Our discovery of a novel genotype of a trypanosomatid in the genus Zelonia was perplexing. Zelonia are monoxenous parasites of insects, while we amplified and sequenced material from this genus from an avian tissue sample. It is impossible to determine exactly how genetic material from Zelonia came to be present in avian tissue, though the most parsimonious explanation given our current knowledge of this group is that our detection was not due to a biological interaction but rather some form of environmental contamination from an infected insect (e.g., an insect infected with Zelonia could have contacted a tissue sample as it was being processed in the field). Alternatively, the observation that some trypanosomatids can be transmitted through oral ingestion (Votýpka and Svobodová 2004) is intriguing in light of our discovery, though there is currently no evidence that Zelonia can survive in a vertebrate host. Importantly, no Zelonia isolates have been amplified in the laboratory in which this work took place, so PCR contamination cannot account for this finding either. While we cannot determine the host source of the Zelonia genetic material that we detected, it does not change the fact that our study marks the first detection of Zelonia in the entire Nearctic region. Thus far, Zelonia has been detected largely in warm regions of the southern hemisphere (Barratt et al. 2017, Votýpka et al. 2020, Tullume-Vergara et al. 2023), though the discovery of Z. daumondi in Russia revealed that this genus is likely to be broadly distributed across the northern hemisphere as well into temperate and boreal regions of the world. Here, we confirmed that Zelonia is present at high latitudes in the Nearctic, though at present we cannot determine its insect host associations in this region.
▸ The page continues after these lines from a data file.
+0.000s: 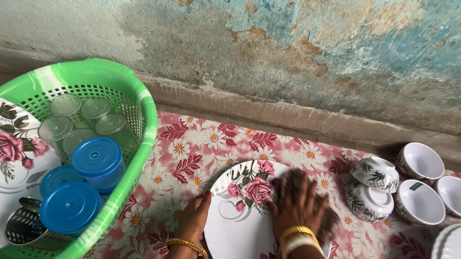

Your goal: The person wipes several floral-patterned plates with a cloth, turning them over to clean both sides. The person places the cleaned plates into a green plastic basket containing other dishes.

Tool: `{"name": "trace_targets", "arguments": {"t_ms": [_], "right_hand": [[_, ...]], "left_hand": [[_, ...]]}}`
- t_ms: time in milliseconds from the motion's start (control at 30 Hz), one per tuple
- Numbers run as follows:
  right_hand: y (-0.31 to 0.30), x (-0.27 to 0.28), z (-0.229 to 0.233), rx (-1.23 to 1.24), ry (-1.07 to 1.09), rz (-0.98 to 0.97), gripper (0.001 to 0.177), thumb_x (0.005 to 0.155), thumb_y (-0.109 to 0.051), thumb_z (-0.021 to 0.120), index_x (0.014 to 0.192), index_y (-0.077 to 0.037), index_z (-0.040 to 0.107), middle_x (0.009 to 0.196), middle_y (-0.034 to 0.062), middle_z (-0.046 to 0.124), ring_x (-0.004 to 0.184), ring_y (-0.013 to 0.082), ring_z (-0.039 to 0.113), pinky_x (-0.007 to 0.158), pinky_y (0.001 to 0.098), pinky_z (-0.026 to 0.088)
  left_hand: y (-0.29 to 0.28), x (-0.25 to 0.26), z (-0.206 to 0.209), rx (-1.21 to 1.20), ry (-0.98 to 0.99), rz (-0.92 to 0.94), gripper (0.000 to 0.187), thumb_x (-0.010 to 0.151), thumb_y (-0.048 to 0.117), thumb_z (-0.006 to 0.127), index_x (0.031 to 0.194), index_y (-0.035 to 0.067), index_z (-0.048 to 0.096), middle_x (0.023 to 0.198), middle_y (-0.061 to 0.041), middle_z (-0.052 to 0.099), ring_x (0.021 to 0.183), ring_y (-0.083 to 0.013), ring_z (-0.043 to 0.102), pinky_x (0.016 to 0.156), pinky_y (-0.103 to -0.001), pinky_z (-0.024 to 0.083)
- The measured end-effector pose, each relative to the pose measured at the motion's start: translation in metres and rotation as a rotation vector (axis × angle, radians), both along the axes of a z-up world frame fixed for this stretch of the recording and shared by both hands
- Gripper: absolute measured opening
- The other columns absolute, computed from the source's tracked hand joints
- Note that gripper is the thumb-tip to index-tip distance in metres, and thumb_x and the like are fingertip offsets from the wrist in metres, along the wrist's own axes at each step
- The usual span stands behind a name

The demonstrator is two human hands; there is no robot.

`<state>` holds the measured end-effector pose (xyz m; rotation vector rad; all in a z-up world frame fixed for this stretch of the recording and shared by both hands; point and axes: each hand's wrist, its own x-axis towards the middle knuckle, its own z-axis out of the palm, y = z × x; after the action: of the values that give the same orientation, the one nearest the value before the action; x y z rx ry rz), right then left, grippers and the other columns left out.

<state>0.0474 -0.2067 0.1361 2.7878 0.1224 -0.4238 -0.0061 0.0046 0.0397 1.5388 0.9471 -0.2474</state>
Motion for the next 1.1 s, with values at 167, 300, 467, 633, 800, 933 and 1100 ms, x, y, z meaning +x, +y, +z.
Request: {"name": "trace_targets", "arguments": {"t_ms": [167,300,467,633,800,933,1100], "right_hand": [[-0.023,-0.054,-0.003,0.070,0.039,0.069,0.088,0.099,-0.069,0.027,0.164,-0.018,-0.003,0.170,0.0130,-0.005,0.156,0.0312,0.003,0.120,0.0619,0.005],[-0.009,-0.083,-0.021,0.162,0.125,0.235,0.084,0.100,-0.064,0.031,0.162,-0.019,-0.003,0.170,0.0122,-0.006,0.154,0.0338,0.001,0.117,0.0629,0.006],[0.029,-0.090,-0.054,0.514,-0.503,0.681,0.080,0.095,-0.059,0.037,0.158,-0.016,0.014,0.165,0.0143,0.013,0.149,0.0342,0.013,0.115,0.0656,0.009],[0.060,-0.059,-0.042,0.460,-0.110,0.618,0.072,0.102,-0.050,0.032,0.161,-0.016,0.011,0.169,0.0116,0.006,0.153,0.0316,0.005,0.119,0.0620,0.003],[0.073,-0.004,-0.026,0.309,0.056,0.360,0.067,0.104,-0.048,0.023,0.164,-0.024,0.004,0.172,0.0065,-0.003,0.157,0.0285,0.001,0.121,0.0618,0.004],[0.066,0.015,-0.023,0.337,-0.176,0.002,0.071,0.102,-0.051,0.023,0.163,-0.020,0.002,0.170,0.0061,-0.001,0.155,0.0287,0.003,0.119,0.0616,0.006],[0.066,0.006,-0.035,0.286,-0.009,0.256,0.074,0.102,-0.054,0.024,0.164,-0.017,0.003,0.170,0.0074,0.002,0.155,0.0299,0.005,0.120,0.0618,0.003]], "left_hand": [[0.002,0.014,-0.043,0.151,-0.195,-0.052,0.073,0.092,0.063,0.052,0.127,0.001,0.068,0.125,-0.018,0.074,0.114,-0.0276,0.069,0.100,-0.040,0.051],[-0.006,0.013,-0.045,0.080,-0.181,0.048,0.072,0.092,0.062,0.056,0.131,0.001,0.063,0.133,-0.017,0.067,0.122,-0.0273,0.062,0.105,-0.041,0.046],[-0.008,0.007,-0.032,0.079,-0.229,0.041,0.069,0.094,0.058,0.055,0.132,0.001,0.062,0.133,-0.018,0.068,0.122,-0.0280,0.065,0.103,-0.040,0.049],[-0.012,0.001,-0.008,0.017,-0.217,0.051,0.067,0.093,0.057,0.055,0.132,0.003,0.062,0.131,-0.017,0.069,0.120,-0.0268,0.067,0.101,-0.039,0.051],[-0.007,-0.002,0.006,-0.001,-0.146,0.036,0.069,0.093,0.059,0.050,0.138,0.008,0.061,0.134,-0.012,0.068,0.123,-0.0250,0.064,0.104,-0.040,0.047],[-0.006,-0.001,0.001,-0.005,-0.122,0.041,0.070,0.094,0.060,0.048,0.140,0.008,0.060,0.136,-0.012,0.066,0.125,-0.0245,0.061,0.105,-0.040,0.045],[-0.009,0.011,-0.019,0.111,-0.117,-0.001,0.076,0.095,0.064,0.043,0.136,0.003,0.062,0.134,-0.017,0.068,0.122,-0.0268,0.064,0.104,-0.041,0.048]]}}
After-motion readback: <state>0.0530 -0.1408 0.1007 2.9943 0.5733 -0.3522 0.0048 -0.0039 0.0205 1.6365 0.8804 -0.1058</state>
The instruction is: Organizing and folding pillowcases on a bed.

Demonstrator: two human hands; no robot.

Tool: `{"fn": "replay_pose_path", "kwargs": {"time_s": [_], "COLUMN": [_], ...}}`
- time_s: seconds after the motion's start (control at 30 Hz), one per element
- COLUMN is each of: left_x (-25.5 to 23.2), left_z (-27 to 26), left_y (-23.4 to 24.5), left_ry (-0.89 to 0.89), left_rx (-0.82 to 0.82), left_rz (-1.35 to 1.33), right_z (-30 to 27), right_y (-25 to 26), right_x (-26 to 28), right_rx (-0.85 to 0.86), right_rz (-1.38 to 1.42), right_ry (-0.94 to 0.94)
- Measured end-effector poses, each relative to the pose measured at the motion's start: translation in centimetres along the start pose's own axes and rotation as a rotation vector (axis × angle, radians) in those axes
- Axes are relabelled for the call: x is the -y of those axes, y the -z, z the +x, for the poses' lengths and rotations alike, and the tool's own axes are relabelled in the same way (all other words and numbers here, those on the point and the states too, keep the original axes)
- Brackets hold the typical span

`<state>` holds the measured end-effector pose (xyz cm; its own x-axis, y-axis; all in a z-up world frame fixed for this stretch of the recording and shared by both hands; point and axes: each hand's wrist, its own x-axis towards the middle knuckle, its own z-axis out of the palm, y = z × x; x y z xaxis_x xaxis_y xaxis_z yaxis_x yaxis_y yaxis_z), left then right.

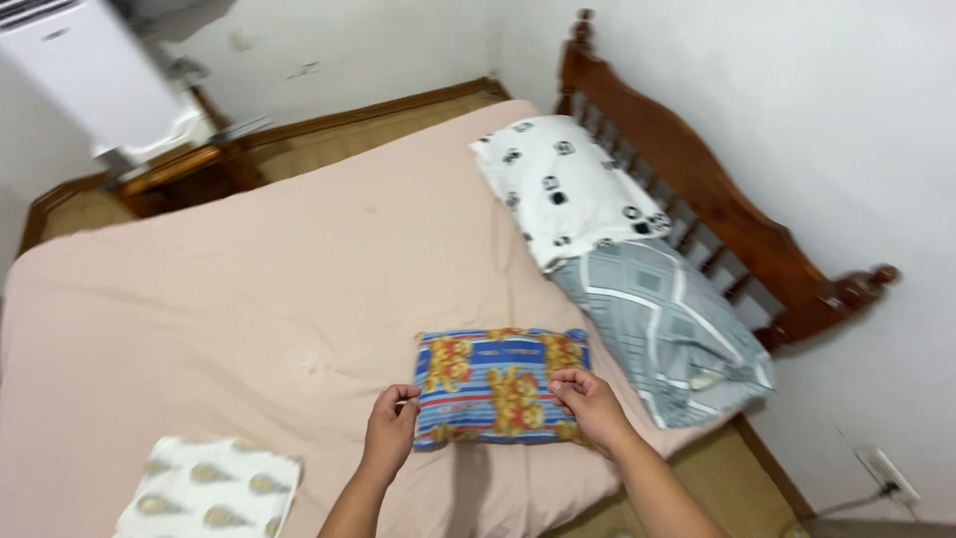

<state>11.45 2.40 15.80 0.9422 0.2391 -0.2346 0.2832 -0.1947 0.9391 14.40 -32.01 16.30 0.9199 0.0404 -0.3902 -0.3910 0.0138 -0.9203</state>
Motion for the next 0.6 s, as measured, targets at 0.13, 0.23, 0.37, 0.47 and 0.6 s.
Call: {"fn": "replay_pose_path", "kwargs": {"time_s": [0.13, 0.23, 0.37, 0.47, 0.6], "left_x": [0.0, -1.1, -2.1, -2.1, -4.1], "left_z": [-0.2, -1.0, -0.9, -1.1, -1.6], "left_y": [-6.7, -11.6, -18.5, -22.7, -26.8], "left_ry": [-0.014, -0.006, -0.012, -0.039, -0.094], "left_rx": [0.094, 0.123, 0.157, 0.209, 0.317], "left_rz": [-0.009, 0.028, 0.041, 0.001, 0.074], "right_z": [-0.7, -0.6, 0.2, 0.3, 0.6], "right_y": [7.1, 12.1, 18.1, 21.4, 24.5], "right_x": [-1.6, -3.0, -4.3, -4.6, -3.7], "right_rx": [-0.097, -0.133, -0.163, -0.183, -0.237], "right_rz": [0.004, -0.020, -0.049, -0.027, -0.012], "right_ry": [-0.030, -0.026, -0.014, -0.022, -0.086]}}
In conclusion, our survey of avian parasites in an understudied island ecosystem in southern Alaska discovered novel haemosporidian and trypanosomatid diversity that enhances our understanding of the abundance and biogeography of these groups. Our survey suggests that in addition to undersurveyed areas, further studies focused on specific bird families will likely contribute to increased knowledge of blood parasite diversity and distributions. Lastly, our study emphasizes the need for dramatically expanded host and geographic sampling for understudied trypanosomatid groups such as Zelonia.